> [Task instructions]: For every record, give an exact copy that has no pictures in it.

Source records
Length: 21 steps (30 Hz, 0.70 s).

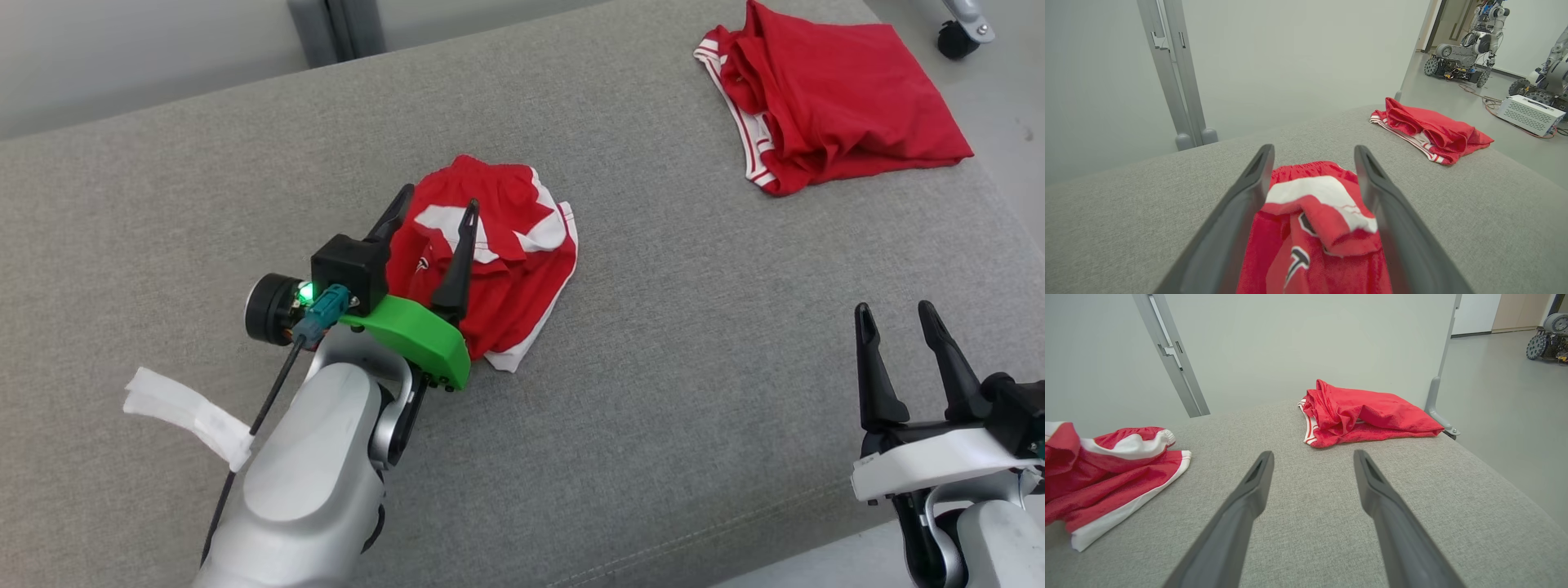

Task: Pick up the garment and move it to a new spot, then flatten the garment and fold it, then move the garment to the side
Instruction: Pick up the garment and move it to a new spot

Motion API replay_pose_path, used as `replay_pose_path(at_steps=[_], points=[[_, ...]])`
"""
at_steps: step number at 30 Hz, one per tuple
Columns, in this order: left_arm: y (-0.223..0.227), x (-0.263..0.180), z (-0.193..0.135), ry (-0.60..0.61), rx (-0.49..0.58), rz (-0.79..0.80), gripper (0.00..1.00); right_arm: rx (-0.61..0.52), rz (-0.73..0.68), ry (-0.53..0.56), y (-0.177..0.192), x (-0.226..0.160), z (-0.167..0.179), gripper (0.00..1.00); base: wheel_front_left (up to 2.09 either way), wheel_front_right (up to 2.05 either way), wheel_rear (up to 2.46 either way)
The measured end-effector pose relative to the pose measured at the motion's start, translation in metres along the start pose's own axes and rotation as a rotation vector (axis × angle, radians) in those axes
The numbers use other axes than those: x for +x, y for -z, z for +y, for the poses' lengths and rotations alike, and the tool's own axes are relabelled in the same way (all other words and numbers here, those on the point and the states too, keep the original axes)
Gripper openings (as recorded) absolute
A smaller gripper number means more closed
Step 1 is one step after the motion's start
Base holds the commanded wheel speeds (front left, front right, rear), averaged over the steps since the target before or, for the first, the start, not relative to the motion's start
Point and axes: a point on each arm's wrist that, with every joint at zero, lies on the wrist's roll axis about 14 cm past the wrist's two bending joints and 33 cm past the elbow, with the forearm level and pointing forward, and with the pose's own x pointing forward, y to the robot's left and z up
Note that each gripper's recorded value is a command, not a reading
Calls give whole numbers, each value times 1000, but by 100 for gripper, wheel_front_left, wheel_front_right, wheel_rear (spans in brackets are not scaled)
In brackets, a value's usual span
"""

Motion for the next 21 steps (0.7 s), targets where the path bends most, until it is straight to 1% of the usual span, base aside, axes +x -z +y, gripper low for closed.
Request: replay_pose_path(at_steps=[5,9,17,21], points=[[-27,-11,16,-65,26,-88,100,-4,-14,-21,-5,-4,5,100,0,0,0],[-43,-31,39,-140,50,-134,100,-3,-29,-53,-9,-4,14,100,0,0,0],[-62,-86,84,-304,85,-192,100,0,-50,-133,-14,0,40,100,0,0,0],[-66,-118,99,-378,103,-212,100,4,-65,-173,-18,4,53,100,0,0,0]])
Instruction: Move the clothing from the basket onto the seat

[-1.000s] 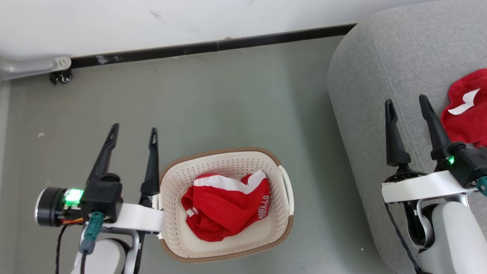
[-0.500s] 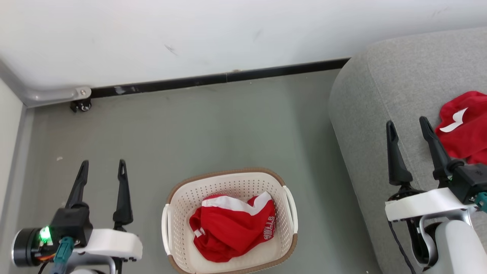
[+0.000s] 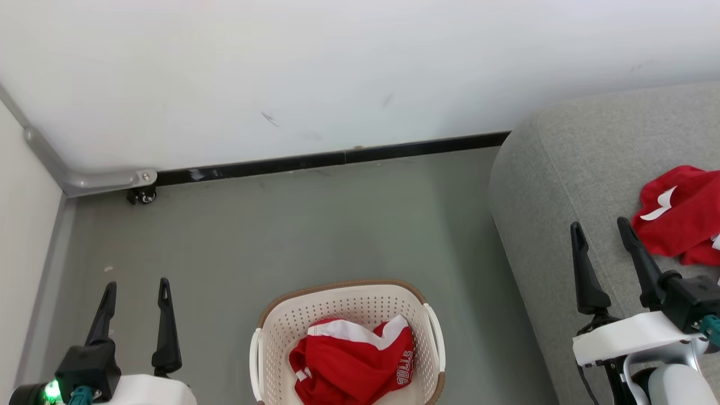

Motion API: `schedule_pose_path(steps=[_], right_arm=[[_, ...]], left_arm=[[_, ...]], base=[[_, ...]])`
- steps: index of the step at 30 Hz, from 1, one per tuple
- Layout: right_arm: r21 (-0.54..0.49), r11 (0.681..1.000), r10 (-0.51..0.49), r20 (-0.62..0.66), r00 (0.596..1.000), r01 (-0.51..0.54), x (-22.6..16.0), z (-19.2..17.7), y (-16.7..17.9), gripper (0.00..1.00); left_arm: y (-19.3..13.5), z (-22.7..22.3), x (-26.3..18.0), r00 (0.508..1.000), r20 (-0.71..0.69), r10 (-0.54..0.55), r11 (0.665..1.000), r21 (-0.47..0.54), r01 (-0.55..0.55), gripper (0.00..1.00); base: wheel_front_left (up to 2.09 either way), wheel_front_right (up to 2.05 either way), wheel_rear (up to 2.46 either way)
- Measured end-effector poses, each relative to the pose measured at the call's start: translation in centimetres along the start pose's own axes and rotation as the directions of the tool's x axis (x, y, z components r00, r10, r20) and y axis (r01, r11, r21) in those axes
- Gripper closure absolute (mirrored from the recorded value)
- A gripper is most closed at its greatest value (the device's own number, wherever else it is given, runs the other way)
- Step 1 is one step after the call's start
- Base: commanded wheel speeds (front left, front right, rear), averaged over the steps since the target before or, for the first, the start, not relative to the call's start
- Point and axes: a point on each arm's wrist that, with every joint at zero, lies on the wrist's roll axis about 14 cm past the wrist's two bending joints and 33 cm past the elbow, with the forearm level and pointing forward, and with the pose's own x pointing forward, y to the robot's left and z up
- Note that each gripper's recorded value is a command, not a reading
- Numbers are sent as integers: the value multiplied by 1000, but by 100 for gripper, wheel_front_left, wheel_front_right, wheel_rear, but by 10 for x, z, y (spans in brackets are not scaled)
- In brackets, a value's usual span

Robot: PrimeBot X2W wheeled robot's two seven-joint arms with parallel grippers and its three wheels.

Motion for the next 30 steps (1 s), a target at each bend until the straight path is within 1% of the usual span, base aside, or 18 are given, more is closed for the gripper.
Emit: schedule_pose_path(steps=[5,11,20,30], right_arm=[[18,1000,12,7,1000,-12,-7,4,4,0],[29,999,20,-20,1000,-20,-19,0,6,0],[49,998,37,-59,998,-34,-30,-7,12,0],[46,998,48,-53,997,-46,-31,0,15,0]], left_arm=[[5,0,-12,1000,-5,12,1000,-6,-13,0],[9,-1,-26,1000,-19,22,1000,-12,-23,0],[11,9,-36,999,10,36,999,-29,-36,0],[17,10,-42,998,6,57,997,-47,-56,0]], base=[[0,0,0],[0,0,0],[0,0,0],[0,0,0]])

> [Task answer]:
Length: 21 steps (30 Hz, 0.70 s).


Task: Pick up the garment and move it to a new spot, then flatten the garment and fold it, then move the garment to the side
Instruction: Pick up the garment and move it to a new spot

Motion API replay_pose_path, used as `replay_pose_path(at_steps=[_], points=[[_, ...]])`
"""
at_steps: step number at 30 Hz, one per tuple
Columns, in this order: left_arm: y (-0.223..0.227), x (-0.263..0.180), z (-0.193..0.135), ry (-0.60..0.61), rx (-0.49..0.58), rz (-0.79..0.80), gripper (0.00..1.00); right_arm: rx (-0.61..0.52), rz (-0.73..0.68), ry (-0.53..0.56), y (-0.177..0.192), x (-0.226..0.160), z (-0.167..0.179), gripper (0.00..1.00); base: wheel_front_left (up to 2.09 either way), wheel_front_right (up to 2.05 either way), wheel_rear (up to 2.46 either way)
The measured end-effector pose relative to the pose measured at the motion's start, translation in metres along the start pose's own axes and rotation as a rotation vector (axis × angle, radians) in those axes
The numbers use other axes than those: x for +x, y for -z, z for +y, for the poses' lengths and rotations alike, and the tool's own axes are relabelled in the same way (all other words and numbers here, those on the point and the states too, keep the original axes)
Gripper openings (as recorded) absolute
A smaller gripper number means more closed
Step 1 is one step after the motion's start
Base holds the commanded wheel speeds (front left, front right, rear), averaged over the steps since the target before or, for the first, the start, not relative to the motion's start
Point and axes: a point on each arm's wrist that, with every joint at zero, lies on the wrist's roll axis about 14 cm past the wrist's two bending joints and 33 cm past the elbow, with the forearm level and pointing forward, and with the pose's own x pointing forward, y to the robot's left and z up
Note that each gripper's recorded value is a command, not a reading
Calls give whole numbers, each value times 1000, but by 100 for gripper, wheel_front_left, wheel_front_right, wheel_rear (spans in brackets are not scaled)
In brackets, a value's usual span
"""

Motion for the next 21 steps (0.7 s), targets where the path bends most, until it is straight to 1% of the usual span, base aside, axes +x -z +y, gripper low for closed.
Request: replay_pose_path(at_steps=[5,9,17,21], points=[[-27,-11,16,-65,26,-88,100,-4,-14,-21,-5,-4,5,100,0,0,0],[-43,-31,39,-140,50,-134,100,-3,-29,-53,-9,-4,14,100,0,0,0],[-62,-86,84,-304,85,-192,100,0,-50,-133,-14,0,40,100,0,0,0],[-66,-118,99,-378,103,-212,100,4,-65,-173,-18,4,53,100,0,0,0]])
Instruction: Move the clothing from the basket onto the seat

[-1.000s] 
[-0.500s] 
[+0.000s] 

Motion API: `schedule_pose_path(steps=[_], right_arm=[[_, ...]], left_arm=[[_, ...]], base=[[_, ...]])`
- steps: index of the step at 30 Hz, from 1, one per tuple
- Layout: right_arm: r21 (-0.54..0.49), r11 (0.681..1.000), r10 (-0.51..0.49), r20 (-0.62..0.66), r00 (0.596..1.000), r01 (-0.51..0.54), x (-22.6..16.0), z (-19.2..17.7), y (-16.7..17.9), gripper (0.00..1.00); left_arm: y (-19.3..13.5), z (-22.7..22.3), x (-26.3..18.0), r00 (0.508..1.000), r20 (-0.71..0.69), r10 (-0.54..0.55), r11 (0.665..1.000), r21 (-0.47..0.54), r01 (-0.55..0.55), gripper (0.00..1.00); base: wheel_front_left (up to 2.09 either way), wheel_front_right (up to 2.05 either way), wheel_rear (up to 2.46 either way)
- Measured end-effector poses, each relative to the pose measured at the call's start: translation in centimetres along the start pose's own axes and rotation as the directions of the tool's x axis (x, y, z components r00, r10, r20) and y axis (r01, r11, r21) in those axes
- Gripper closure absolute (mirrored from the recorded value)
- A gripper is most closed at its greatest value (the device's own number, wherever else it is given, runs the other way)
- Step 1 is one step after the call's start
- Base: commanded wheel speeds (front left, front right, rear), averaged over the steps since the target before or, for the first, the start, not relative to the call's start
- Point and axes: a point on each arm's wrist that, with every joint at zero, lies on the wrist's roll axis about 14 cm past the wrist's two bending joints and 33 cm past the elbow, with the forearm level and pointing forward, and with the pose's own x pointing forward, y to the robot's left and z up
- Note that each gripper's recorded value is a command, not a reading
- Numbers are sent as integers: the value multiplied by 1000, but by 100 for gripper, wheel_front_left, wheel_front_right, wheel_rear, but by 10 for x, z, y (spans in brackets are not scaled)
- In brackets, a value's usual span

Robot: PrimeBot X2W wheeled robot's two seven-joint arms with parallel grippers and its three wheels.

Motion for the next 30 steps (1 s), a target at each bend until the straight path is within 1% of the usual span, base aside, or 18 are given, more is closed for the gripper.
Emit: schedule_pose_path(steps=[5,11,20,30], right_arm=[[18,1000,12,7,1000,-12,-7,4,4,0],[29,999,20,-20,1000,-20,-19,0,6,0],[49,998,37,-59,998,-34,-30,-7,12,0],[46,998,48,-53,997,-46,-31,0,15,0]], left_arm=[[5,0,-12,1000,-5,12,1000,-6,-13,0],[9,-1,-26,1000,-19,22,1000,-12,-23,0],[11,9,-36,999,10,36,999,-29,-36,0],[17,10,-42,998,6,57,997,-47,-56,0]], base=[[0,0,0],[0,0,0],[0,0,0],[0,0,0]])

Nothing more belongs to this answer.